MEQuest
Module 10Unit 1 of 57 min

OT vs IT Security

Operational Technology (OT) refers to the hardware and software that monitors and controls physical processes - SCADA systems, PLCs, RTUs, DCS, and safety instrumented systems. Information Technology (IT) refers to traditional computing infrastructure - servers, networks, databases, and business applications. Securing these two environments requires fundamentally different approaches.

Key Differences

IT Security Priorities

CIA order: Confidentiality → Integrity → Availability

Patching: Regular, often automated

Lifecycle: 3-5 year refresh cycles

Downtime tolerance: Reboots accepted for updates

Impact of breach: Data loss, financial, reputational

OT Security Priorities

CIA order: Availability → Integrity → Confidentiality

Patching: Rare, requires plant shutdowns

Lifecycle: 15-25 year equipment lifecycles

Downtime tolerance: Zero - systems must run 24/7

Impact of breach: Physical damage, explosions, environmental disaster, loss of life

The IT/OT Convergence Problem

Historically, OT systems were isolated ("air-gapped") from corporate IT networks and the internet.
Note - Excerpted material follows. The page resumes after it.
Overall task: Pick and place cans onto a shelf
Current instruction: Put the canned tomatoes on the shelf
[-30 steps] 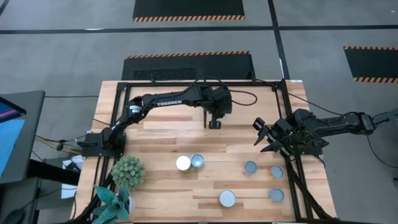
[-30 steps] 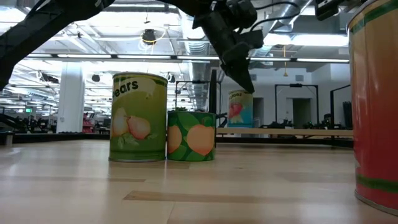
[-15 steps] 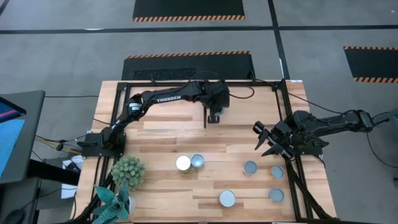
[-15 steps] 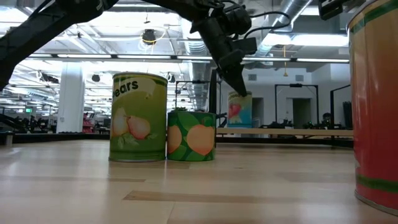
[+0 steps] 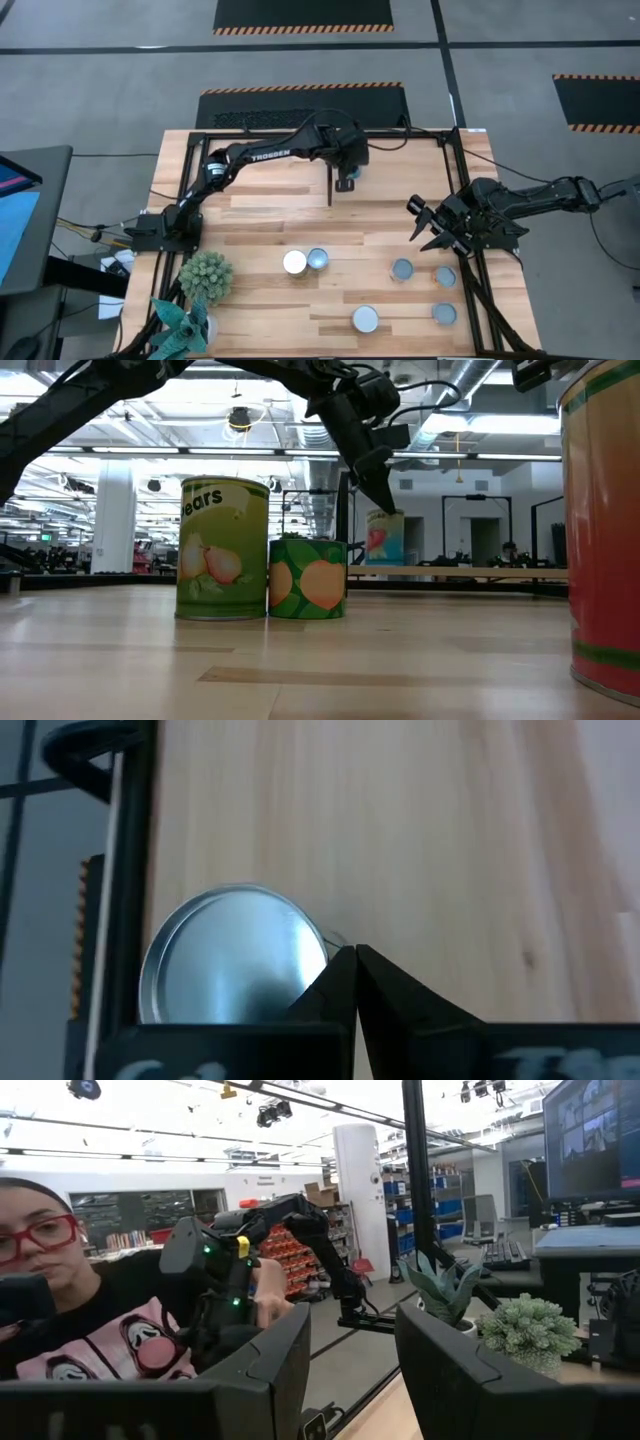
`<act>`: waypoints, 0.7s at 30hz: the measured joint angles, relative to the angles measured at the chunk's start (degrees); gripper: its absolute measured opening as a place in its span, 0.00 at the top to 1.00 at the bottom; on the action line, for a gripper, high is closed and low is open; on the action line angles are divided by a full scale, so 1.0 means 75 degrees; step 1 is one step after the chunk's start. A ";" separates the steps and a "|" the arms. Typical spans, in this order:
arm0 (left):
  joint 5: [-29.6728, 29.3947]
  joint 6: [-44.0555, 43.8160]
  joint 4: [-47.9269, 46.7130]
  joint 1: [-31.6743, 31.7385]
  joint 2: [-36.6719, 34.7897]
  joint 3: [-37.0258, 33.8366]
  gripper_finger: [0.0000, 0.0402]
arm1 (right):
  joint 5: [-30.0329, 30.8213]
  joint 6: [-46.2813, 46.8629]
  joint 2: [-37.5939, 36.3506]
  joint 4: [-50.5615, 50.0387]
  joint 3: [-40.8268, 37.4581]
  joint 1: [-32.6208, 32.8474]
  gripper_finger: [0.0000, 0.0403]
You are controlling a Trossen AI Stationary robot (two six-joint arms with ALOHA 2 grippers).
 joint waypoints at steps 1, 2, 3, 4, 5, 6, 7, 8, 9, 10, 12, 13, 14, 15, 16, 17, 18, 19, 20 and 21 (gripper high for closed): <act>-0.0088 0.0000 -0.0002 0.0017 0.0000 0.0000 1.00 | 0.0000 0.0000 0.0000 0.0002 0.0000 0.0000 0.57; -0.0139 0.0003 -0.0005 0.0038 0.0000 0.0000 1.00 | 0.0000 0.0000 0.0000 0.0002 0.0000 0.0000 0.57; -0.0147 0.0011 -0.0008 0.0055 0.0000 0.0000 1.00 | 0.0000 0.0000 0.0000 0.0002 0.0000 0.0000 0.57; -0.0153 0.0017 -0.0016 0.0070 0.0000 0.0000 1.00 | 0.0000 0.0000 0.0000 -0.0001 0.0000 0.0000 0.57; -0.0177 0.0002 -0.0022 0.0087 0.0000 0.0000 1.00 | 0.0000 0.0000 0.0000 -0.0001 0.0000 0.0000 0.57; -0.0200 -0.0034 -0.0024 0.0095 0.0000 0.0000 1.00 | 0.0000 0.0000 0.0000 -0.0005 0.0000 0.0000 0.57; -0.0237 -0.0076 -0.0025 0.0098 0.0000 0.0000 1.00 | 0.0000 0.0000 0.0000 -0.0012 0.0000 0.0000 0.57; -0.0277 -0.0107 -0.0025 0.0095 0.0000 0.0000 1.00 | 0.0000 0.0000 0.0001 -0.0019 0.0000 0.0000 0.57; -0.0269 -0.0148 -0.0024 0.0091 0.0000 0.0000 1.00 | 0.0000 0.0000 0.0002 -0.0022 0.0000 0.0000 0.57; -0.0220 -0.0190 -0.0032 0.0091 0.0000 0.0012 1.00 | 0.0000 0.0000 0.0000 -0.0021 0.0000 0.0000 0.57; 0.0082 -0.0210 0.0003 0.0067 0.0000 0.0082 1.00 | 0.0000 -0.0003 0.0000 -0.0025 0.0000 0.0000 0.57; 0.0232 -0.0198 0.0161 0.0047 0.0000 0.0093 1.00 | 0.0000 0.0000 0.0000 -0.0024 0.0000 0.0000 0.57; 0.0352 -0.0156 0.0369 0.0020 0.0000 0.0099 1.00 | -0.0001 0.0000 0.0000 -0.0024 0.0000 0.0000 0.57; 0.0381 -0.0092 0.0494 -0.0002 0.0000 0.0099 1.00 | -0.0002 -0.0001 0.0002 -0.0024 0.0000 0.0000 0.57; 0.0403 -0.0023 0.0597 -0.0014 0.0000 0.0099 1.00 | -0.0003 -0.0003 0.0000 -0.0024 0.0000 0.0000 0.57; 0.0409 0.0046 0.0774 -0.0025 0.0029 0.0100 1.00 | -0.0001 0.0000 0.0000 -0.0021 0.0000 0.0000 0.57; 0.0417 0.0096 0.1005 -0.0032 0.0078 0.0108 1.00 | -0.0003 -0.0003 0.0000 -0.0024 0.0000 0.0000 0.57; 0.0441 0.0107 0.1126 -0.0032 0.0109 0.0108 1.00 | 0.0000 -0.0003 0.0003 -0.0024 0.0000 0.0000 0.57; 0.0482 0.0111 0.1099 -0.0028 0.0136 0.0101 1.00 | 0.0000 0.0000 0.0003 -0.0024 0.0000 0.0000 0.57; 0.0491 0.0120 0.1198 -0.0026 0.0213 0.0100 1.00 | 0.0002 -0.0002 0.0001 -0.0019 0.0000 0.0000 0.57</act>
Digital oilfields break this isolation by connecting SCADA to historians, cloud platforms, and dashboards - creating pathways that attackers can exploit.

Expanded Attack Surface

Every connection between OT and IT is a potential entry point. Cloud connectivity, remote access VPNs, vendor support connections, and USB drives all introduce risk.

Legacy Systems

Many OT systems run on Windows XP or older operating systems that no longer receive security patches. Replacing them is prohibitively expensive and operationally disruptive.

Cultural Gap

OT engineers prioritise uptime and reliability; IT security teams prioritise patching and access control. These priorities often conflict, and neither team fully understands the other's constraints.

OT security is a safety issue, not just an IT issue
In OT environments, a successful cyber attack can cause physical harm - opening a valve, disabling a safety system, or shutting down fire suppression. This is why OT cybersecurity must be treated as a safety discipline, not just an IT compliance exercise.